»»

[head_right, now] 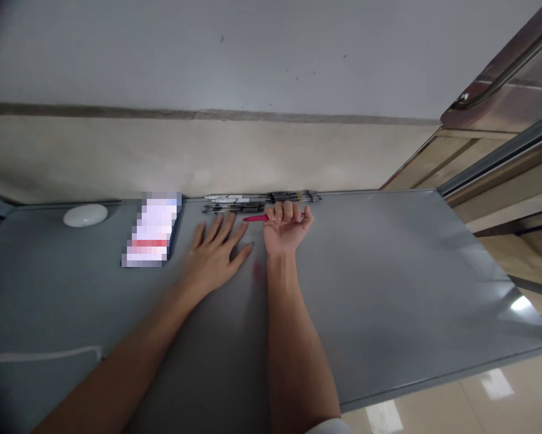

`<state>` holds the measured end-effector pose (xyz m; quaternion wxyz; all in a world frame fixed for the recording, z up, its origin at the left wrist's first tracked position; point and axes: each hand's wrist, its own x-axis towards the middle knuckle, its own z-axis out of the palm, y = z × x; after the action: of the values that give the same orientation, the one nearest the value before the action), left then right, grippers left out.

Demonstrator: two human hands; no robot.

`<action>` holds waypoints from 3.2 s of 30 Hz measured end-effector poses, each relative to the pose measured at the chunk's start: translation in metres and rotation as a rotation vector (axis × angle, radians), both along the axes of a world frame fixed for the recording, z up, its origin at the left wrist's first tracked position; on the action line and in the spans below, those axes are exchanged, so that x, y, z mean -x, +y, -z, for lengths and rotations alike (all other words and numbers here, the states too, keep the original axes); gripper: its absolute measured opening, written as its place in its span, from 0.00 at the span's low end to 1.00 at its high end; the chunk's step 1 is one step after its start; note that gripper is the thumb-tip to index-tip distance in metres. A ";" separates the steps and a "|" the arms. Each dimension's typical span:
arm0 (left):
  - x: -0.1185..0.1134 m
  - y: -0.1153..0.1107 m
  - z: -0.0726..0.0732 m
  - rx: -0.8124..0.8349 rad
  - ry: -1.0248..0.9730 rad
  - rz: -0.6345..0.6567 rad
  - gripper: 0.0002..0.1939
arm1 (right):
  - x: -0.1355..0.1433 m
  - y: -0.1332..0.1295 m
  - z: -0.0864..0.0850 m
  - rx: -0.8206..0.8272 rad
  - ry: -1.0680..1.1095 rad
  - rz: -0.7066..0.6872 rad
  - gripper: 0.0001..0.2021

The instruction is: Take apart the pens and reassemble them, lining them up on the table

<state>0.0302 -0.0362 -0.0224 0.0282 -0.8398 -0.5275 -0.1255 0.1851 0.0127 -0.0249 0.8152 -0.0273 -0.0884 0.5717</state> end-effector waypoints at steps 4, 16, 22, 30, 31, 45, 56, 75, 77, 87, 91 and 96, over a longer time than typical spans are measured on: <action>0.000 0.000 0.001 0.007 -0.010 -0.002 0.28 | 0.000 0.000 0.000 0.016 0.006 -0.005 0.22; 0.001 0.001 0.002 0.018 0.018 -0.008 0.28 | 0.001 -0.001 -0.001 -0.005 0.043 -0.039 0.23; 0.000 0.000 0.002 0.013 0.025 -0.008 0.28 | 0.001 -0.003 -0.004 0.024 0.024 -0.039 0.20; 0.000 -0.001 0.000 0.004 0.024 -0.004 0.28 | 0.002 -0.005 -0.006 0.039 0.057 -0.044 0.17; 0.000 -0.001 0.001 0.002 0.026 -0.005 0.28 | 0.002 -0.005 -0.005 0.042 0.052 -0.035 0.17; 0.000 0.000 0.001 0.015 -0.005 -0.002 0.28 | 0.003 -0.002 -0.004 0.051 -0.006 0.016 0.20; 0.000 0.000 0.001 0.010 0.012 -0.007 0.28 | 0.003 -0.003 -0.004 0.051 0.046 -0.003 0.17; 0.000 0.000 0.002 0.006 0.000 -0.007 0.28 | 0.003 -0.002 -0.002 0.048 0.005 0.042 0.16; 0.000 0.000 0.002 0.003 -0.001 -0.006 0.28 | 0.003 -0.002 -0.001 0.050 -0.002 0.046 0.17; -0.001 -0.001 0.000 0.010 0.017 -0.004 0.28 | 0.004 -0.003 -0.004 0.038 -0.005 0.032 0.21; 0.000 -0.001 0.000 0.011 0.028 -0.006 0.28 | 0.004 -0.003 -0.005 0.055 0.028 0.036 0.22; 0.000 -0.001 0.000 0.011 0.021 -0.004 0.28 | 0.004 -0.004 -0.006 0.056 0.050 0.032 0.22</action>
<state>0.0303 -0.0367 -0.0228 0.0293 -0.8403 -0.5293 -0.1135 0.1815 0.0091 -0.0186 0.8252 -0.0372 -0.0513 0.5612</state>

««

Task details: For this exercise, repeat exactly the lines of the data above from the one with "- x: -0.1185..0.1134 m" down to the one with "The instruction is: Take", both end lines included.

Response box:
  - x: -0.1185..0.1134 m
  - y: -0.1153..0.1107 m
  - z: -0.0726..0.0732 m
  - rx: -0.8124..0.8349 rad
  - ry: -1.0248..0.9730 rad
  - rz: -0.6345..0.6567 rad
  - gripper: 0.0002..0.1939
arm1 (right):
  - x: -0.1355..0.1433 m
  - y: -0.1332..0.1295 m
  - z: -0.0864..0.0850 m
  - rx: -0.8206..0.8272 rad
  - ry: -1.0680..1.1095 rad
  - rz: -0.7066..0.6872 rad
  - gripper: 0.0001..0.2021

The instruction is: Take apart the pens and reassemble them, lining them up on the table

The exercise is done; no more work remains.